* Task prompt
Gather all lines from the material that contain "region".

═════ Material provided ═════

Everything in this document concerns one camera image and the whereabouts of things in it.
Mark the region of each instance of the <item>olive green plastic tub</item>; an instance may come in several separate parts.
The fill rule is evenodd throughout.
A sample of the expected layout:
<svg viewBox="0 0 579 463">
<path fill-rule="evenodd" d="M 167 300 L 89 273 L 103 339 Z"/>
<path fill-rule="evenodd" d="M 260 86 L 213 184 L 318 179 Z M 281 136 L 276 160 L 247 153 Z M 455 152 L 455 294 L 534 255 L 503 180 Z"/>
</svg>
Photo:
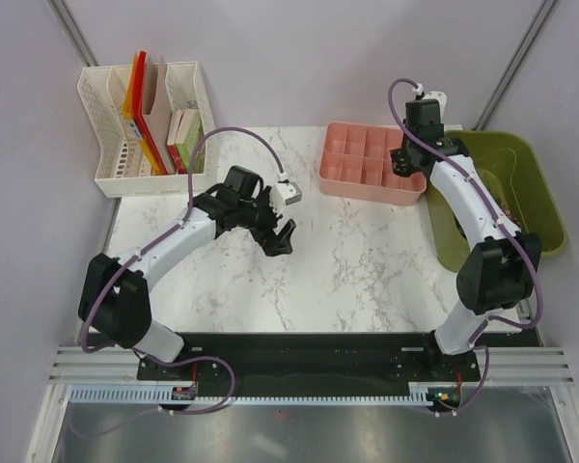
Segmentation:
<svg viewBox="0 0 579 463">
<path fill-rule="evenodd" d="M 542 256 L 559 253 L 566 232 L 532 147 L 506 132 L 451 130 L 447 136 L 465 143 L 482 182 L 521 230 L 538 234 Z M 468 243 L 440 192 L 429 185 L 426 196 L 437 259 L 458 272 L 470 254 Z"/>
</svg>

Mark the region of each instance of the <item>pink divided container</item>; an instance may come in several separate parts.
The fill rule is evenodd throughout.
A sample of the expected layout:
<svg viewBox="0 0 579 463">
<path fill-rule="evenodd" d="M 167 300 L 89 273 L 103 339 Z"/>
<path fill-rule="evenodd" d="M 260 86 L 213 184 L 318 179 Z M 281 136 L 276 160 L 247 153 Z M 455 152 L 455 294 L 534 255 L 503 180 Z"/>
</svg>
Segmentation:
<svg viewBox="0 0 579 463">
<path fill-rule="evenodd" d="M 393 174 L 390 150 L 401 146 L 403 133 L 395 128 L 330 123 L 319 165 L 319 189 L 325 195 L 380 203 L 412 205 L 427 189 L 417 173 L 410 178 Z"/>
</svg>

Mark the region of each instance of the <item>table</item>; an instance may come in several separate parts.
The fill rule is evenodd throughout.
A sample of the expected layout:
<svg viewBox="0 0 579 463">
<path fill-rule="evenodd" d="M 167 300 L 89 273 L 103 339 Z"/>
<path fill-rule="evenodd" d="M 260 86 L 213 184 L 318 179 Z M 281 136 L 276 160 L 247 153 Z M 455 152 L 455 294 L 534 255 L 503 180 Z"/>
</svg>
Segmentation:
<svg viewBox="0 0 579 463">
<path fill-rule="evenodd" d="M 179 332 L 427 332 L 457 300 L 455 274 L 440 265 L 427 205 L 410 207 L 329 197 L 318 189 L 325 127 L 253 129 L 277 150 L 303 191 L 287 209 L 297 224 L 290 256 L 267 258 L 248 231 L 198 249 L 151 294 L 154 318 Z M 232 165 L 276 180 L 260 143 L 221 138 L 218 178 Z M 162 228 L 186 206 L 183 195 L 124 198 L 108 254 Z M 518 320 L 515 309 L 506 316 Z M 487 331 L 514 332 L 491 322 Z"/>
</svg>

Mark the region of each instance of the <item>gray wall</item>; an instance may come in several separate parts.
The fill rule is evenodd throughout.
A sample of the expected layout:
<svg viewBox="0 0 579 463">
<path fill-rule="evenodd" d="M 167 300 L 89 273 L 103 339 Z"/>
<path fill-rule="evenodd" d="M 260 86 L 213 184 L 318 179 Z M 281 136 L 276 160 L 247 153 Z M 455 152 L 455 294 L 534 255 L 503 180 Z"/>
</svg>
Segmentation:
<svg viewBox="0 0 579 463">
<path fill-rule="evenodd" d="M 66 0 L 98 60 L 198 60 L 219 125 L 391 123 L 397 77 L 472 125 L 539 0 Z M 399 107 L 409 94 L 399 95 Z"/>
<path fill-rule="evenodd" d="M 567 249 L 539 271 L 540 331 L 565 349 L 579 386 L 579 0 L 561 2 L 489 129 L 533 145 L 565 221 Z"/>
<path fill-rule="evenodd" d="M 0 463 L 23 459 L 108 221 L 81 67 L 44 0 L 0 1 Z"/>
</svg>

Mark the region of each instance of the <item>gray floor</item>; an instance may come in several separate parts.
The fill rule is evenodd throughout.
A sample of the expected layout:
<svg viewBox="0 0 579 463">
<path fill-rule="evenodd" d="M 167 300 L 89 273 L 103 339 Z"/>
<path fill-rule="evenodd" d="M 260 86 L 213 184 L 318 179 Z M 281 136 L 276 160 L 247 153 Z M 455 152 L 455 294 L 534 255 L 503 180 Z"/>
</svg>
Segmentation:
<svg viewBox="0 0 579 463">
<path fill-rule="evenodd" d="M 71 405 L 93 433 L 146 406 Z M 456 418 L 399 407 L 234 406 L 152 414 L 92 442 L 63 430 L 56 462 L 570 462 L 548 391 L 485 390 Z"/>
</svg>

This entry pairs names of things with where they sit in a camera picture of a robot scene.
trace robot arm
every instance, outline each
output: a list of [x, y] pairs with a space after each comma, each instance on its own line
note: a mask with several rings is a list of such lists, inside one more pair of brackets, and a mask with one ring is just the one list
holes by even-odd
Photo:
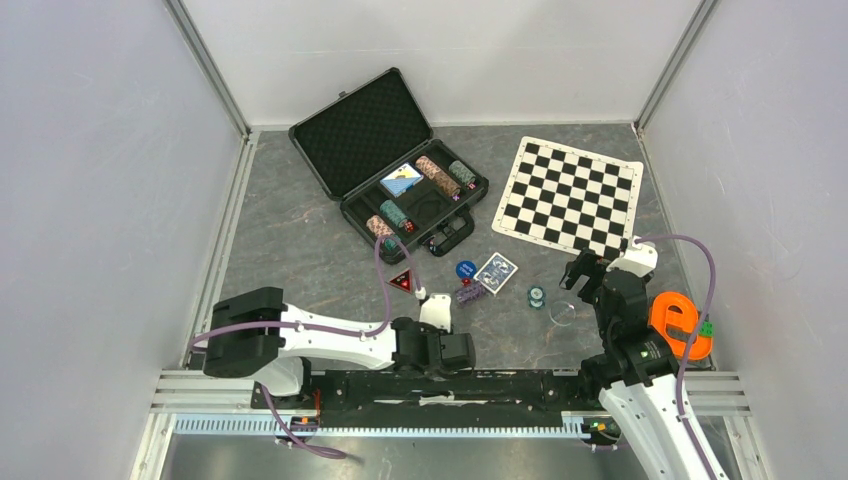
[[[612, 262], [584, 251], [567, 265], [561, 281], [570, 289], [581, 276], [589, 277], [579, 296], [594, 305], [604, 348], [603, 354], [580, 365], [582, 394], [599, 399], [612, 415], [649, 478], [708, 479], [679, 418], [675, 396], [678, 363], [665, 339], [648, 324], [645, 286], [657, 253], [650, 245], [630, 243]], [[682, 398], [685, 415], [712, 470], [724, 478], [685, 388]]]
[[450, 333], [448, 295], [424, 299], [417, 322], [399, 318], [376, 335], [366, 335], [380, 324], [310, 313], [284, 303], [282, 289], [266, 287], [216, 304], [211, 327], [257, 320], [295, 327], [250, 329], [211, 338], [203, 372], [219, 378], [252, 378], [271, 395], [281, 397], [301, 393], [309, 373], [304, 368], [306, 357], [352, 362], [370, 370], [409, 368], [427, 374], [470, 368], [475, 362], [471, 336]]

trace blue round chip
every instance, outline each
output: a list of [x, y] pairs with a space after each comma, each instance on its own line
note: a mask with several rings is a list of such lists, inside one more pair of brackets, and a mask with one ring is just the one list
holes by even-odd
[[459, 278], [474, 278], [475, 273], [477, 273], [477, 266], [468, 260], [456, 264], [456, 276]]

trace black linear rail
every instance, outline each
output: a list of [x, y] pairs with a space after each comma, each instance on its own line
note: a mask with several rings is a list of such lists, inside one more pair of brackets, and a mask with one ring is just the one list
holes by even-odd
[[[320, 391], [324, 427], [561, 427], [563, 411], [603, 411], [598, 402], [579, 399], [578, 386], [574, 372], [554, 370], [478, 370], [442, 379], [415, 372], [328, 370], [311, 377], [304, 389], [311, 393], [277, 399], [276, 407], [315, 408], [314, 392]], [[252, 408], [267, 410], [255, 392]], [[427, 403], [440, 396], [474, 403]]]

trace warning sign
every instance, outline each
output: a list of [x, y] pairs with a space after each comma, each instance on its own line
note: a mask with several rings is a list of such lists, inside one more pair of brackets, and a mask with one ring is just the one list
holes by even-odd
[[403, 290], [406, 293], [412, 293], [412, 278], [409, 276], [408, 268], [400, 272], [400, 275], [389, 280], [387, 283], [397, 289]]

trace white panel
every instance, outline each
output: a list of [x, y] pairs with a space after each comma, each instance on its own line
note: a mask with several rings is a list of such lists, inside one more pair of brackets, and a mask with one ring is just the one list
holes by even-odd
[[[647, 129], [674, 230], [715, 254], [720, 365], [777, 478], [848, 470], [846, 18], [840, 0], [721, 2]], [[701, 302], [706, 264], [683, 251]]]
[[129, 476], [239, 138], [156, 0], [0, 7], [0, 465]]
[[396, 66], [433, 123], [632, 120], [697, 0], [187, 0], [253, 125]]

═════
═════ Material provided ═════

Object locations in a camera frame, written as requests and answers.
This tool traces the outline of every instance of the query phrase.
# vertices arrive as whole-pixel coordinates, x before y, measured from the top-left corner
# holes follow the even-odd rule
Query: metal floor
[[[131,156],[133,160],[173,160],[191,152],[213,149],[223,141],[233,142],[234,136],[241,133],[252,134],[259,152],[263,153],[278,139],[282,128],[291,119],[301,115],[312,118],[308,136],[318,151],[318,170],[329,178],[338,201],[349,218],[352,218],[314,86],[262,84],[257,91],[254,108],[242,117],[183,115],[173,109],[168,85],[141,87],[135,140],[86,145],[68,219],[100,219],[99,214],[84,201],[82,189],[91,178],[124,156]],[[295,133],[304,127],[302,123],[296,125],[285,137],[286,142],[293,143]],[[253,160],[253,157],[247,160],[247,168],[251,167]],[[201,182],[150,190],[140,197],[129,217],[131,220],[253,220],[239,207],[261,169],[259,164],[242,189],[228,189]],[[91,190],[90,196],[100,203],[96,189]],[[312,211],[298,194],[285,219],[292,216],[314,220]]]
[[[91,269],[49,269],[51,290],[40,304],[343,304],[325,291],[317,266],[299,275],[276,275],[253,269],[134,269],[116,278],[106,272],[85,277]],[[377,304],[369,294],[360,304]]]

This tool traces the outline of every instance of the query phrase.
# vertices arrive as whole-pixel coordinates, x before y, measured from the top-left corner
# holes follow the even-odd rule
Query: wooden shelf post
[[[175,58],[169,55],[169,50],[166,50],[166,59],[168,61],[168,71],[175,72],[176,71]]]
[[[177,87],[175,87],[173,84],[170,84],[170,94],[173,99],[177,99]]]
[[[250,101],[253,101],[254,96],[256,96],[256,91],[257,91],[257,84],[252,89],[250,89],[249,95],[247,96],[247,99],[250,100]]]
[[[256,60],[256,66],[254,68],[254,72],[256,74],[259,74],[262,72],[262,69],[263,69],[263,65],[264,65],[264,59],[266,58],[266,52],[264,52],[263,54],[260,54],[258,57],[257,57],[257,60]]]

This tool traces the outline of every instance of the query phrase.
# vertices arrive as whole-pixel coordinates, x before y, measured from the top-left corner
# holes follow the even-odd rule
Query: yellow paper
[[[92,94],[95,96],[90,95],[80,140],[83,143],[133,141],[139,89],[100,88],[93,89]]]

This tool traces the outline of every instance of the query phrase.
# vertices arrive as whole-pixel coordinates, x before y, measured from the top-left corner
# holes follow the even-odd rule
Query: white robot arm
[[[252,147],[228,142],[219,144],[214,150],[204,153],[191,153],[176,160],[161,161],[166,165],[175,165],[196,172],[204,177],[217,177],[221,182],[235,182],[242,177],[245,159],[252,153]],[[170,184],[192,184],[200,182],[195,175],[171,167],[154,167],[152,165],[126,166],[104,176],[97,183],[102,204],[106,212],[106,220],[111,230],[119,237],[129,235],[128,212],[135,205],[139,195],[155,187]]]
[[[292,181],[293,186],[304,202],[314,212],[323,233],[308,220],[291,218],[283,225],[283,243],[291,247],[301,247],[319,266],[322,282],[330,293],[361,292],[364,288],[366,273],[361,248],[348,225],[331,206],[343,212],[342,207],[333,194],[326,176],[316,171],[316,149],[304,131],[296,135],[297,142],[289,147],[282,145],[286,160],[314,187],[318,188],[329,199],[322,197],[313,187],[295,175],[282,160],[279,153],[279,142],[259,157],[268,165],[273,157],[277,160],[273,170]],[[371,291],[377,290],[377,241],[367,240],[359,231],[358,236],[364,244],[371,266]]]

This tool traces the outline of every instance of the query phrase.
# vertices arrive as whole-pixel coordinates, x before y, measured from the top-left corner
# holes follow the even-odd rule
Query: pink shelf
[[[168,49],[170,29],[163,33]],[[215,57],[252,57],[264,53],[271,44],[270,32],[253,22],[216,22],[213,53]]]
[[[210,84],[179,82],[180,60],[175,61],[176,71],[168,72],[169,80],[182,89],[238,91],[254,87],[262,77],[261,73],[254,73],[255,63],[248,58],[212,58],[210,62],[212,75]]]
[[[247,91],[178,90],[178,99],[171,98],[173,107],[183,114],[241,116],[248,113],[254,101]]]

═════
═════ Material provided ═════

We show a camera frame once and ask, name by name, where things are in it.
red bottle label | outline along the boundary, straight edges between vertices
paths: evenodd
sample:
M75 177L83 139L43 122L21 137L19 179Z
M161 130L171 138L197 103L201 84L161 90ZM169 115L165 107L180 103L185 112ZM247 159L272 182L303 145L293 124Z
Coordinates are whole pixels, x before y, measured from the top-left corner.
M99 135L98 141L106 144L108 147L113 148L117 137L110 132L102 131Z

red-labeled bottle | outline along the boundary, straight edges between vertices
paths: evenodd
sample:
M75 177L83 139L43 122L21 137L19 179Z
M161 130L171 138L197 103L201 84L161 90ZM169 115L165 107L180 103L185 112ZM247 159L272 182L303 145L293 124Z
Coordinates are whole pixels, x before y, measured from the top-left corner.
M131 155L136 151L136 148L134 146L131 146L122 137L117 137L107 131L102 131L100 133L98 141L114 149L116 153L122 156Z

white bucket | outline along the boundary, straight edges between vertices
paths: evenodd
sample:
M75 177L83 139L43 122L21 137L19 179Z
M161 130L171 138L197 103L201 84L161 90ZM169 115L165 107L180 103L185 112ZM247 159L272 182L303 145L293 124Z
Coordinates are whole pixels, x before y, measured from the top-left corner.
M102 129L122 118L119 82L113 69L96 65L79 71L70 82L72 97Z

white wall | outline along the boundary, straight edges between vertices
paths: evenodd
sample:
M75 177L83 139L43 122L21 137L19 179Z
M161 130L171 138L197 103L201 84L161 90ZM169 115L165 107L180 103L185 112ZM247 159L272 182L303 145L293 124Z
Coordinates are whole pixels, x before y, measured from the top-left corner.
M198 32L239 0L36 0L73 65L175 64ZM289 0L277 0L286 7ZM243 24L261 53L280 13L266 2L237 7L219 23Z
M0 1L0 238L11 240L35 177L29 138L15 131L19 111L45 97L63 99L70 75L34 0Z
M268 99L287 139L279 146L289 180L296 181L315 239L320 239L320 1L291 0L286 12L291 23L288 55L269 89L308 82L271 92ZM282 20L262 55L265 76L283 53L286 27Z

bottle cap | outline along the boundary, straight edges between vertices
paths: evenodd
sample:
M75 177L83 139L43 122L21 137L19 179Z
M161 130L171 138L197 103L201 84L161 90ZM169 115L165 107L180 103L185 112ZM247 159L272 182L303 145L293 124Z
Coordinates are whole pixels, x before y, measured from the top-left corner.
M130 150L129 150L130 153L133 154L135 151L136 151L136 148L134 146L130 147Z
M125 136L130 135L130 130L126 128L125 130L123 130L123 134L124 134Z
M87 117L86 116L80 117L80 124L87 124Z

═════

* Exercise solution
Mark the region of each instance of the <item>olive green plastic tub</item>; an instance may come in several separate parts.
Mark the region of each instance of the <item>pink divided container</item>; an instance may come in several separate parts.
Mark the region of each instance of the <item>table</item>; an instance may come in several separate parts.
Mark the region of each instance of the <item>gray wall</item>; an instance may come in several separate parts.
Mark the region of each instance of the <item>gray floor</item>; an instance may come in several separate parts.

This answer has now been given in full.